The aim of the meeting was provide all the relevant information for applying for funding, help to build strong partnerships and help to find the right partner.

Archival fieldwork in the State Archive of the Russian Federation (Moscow)

Mikhail Nakonechnyi, a postdoctoral researcher, responsible for historical dimension of the GULAGEchoes project, has started his first archival fieldwork in the State Archive of the Russian Federation (Moscow). The archive contains tens of thousands of case files, which could be relevant to the purposes of the project. Concurrently working with materials of the GULAG, the Ministry of Justice and camp Procuracy, he intends to glean unpublished documents, generated by the Stalinist law enforcement agencies. These unique sources allow to get a multi-institutional perspective on the questions of ethnicity and ethnic relations in the Soviet system of judicial incarceration between 1930 and 1953.
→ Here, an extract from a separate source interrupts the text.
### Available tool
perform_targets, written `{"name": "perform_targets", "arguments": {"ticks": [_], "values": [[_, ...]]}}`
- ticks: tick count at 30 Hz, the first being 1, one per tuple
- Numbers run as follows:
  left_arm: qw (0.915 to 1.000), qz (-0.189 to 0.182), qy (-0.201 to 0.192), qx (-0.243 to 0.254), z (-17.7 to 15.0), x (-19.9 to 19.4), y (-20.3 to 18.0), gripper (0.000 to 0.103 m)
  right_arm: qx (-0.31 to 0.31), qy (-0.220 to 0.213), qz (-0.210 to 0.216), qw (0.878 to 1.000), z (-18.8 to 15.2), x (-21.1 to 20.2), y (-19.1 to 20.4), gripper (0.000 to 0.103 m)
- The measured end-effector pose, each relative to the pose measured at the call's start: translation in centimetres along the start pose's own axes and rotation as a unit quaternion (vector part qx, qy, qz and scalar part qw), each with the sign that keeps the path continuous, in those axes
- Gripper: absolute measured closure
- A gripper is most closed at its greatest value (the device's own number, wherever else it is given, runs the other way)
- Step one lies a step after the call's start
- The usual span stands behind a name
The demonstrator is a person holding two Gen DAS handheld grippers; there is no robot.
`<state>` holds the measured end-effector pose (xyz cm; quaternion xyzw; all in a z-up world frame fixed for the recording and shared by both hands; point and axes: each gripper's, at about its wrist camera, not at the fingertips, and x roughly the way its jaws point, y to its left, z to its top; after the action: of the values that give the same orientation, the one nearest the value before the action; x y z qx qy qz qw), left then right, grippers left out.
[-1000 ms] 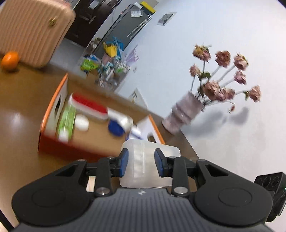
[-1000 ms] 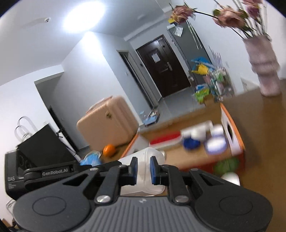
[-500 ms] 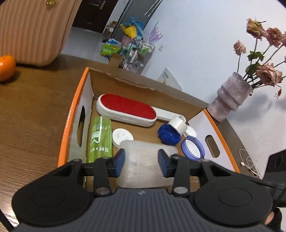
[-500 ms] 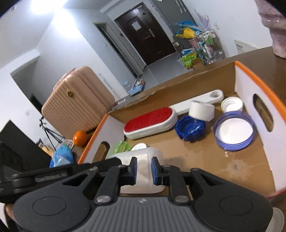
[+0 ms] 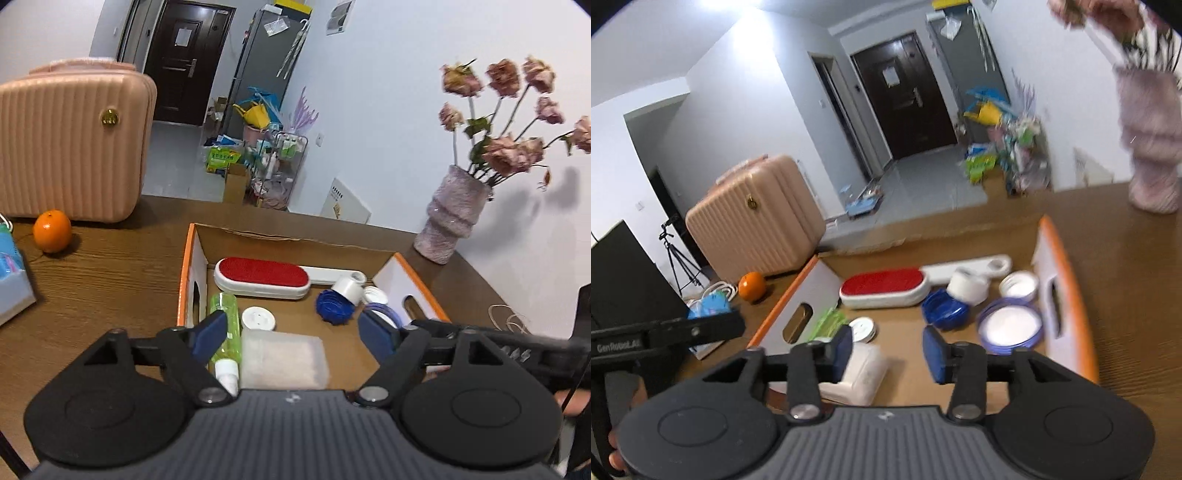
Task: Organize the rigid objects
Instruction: 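Withdraw both grippers from the box back over the table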
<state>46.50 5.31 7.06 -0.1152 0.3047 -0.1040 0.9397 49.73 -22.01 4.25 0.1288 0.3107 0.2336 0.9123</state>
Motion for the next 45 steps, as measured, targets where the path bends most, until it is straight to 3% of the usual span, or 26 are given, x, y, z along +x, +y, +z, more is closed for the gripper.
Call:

Film under the project’s auspices

January 30-February 1st

Visit of Dmitri Omelchenko from HSE St Petersburg who is scheduled to direct a film under the project’s auspices for use as training in the management of “difference” in the penitentiary system.  The purpose was to discuss the current prospects for implementing earlier agreed plans for the filming.
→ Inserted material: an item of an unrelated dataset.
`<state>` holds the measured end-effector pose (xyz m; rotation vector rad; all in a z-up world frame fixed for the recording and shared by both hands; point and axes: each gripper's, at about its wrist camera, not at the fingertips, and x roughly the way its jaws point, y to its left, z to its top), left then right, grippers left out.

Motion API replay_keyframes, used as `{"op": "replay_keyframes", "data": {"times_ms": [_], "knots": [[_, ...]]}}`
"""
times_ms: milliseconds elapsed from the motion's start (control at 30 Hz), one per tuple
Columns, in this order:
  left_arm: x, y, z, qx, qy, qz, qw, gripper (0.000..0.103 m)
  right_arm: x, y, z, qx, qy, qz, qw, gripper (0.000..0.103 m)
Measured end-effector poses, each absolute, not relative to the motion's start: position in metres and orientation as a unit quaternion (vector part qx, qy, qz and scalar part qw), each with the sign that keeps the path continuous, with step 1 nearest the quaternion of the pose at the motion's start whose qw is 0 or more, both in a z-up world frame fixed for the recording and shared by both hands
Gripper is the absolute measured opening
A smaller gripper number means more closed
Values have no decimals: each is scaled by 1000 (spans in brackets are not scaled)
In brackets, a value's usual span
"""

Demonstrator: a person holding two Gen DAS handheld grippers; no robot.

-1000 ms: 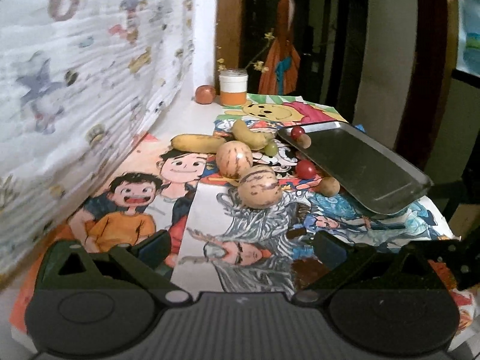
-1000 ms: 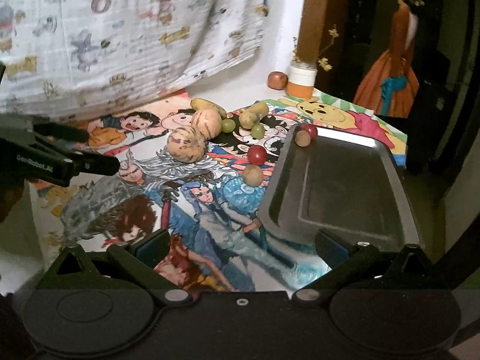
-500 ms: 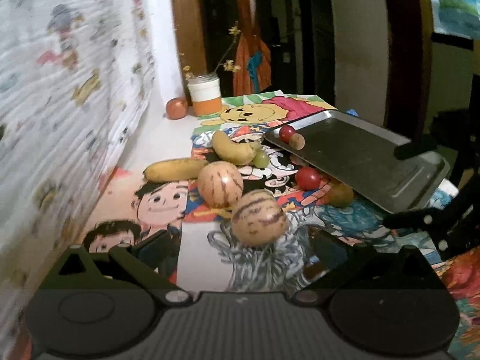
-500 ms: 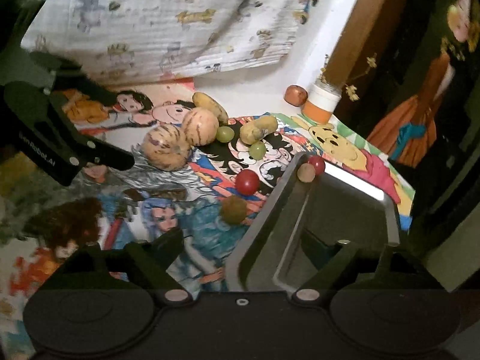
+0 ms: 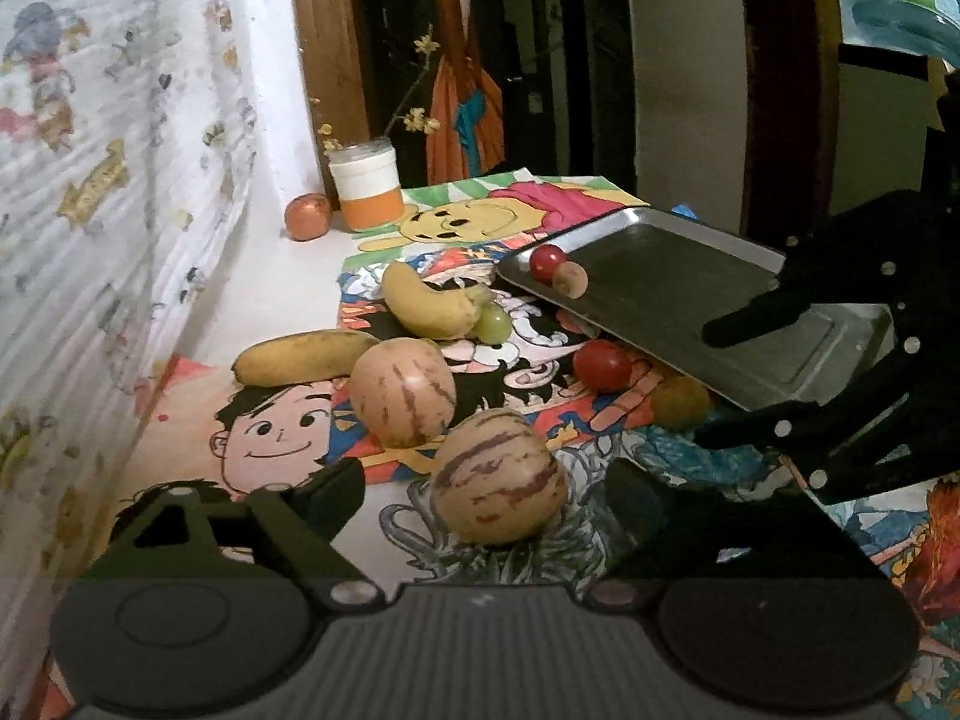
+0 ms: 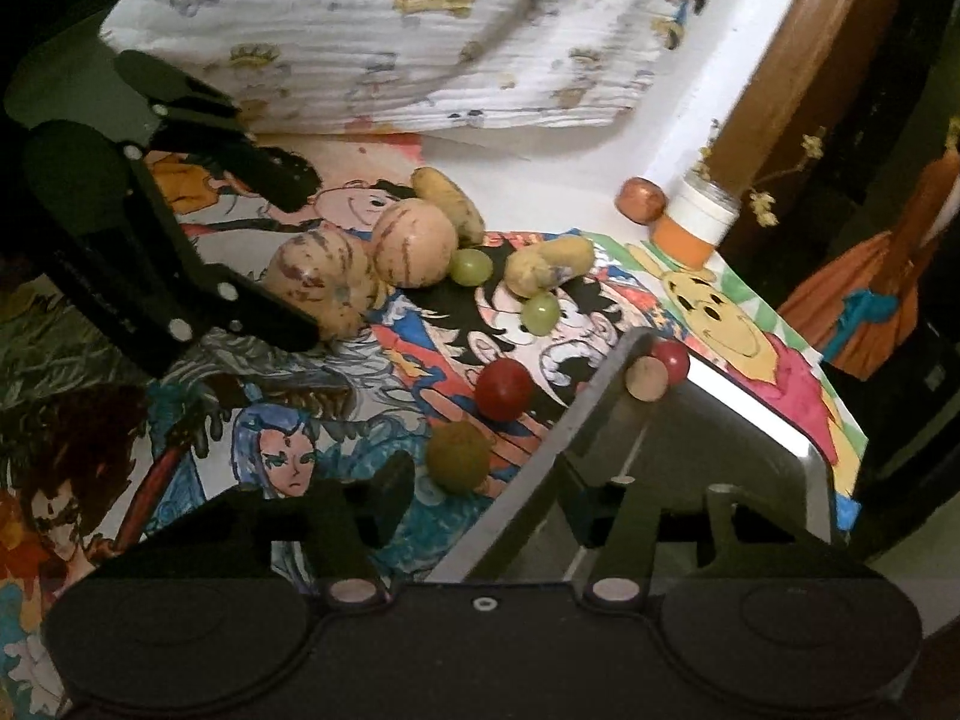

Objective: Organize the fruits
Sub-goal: 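Grasp a striped pepino melon with the left tool while the right tool grasps a small olive-green fruit, then lower the melon into the tray with the left tool while the right tool releases its fruit there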

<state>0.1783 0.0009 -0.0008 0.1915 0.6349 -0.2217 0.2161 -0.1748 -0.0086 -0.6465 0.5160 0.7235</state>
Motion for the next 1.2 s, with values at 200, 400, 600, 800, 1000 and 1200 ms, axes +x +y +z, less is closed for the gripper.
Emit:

Seminar “Gulag and Finland – History and Memory”

January 29th-30th

Members of the research team attended the two-day seminar on the gulag, “Gulag and Finland – History and Memory” which took place in Helsinki. The first day was consisted of open lectures in the Helsinki public library that were devoted to the experiences of Finnish deportees and prisoners in the Russian gulag. Among the invited guest speakers were Irina Flige from Memorial St Petersburg, Nicolas Werth distinguished gulag scholar from the Sorbonne, Paris and our own Judith Pallot.  Judith’s presentation, which was translated into Finnish, discussed the legacies of the gulag in the present day penal system in Russia but cautioning against the overuse of historical parallels

The seminars were followed by film showings that evening and the following day of films about the gulag. The highlight was the showing of the three-hour documentary about the gulag produced by Nicolas Werth, Patrick Rotman and Francois Ayme.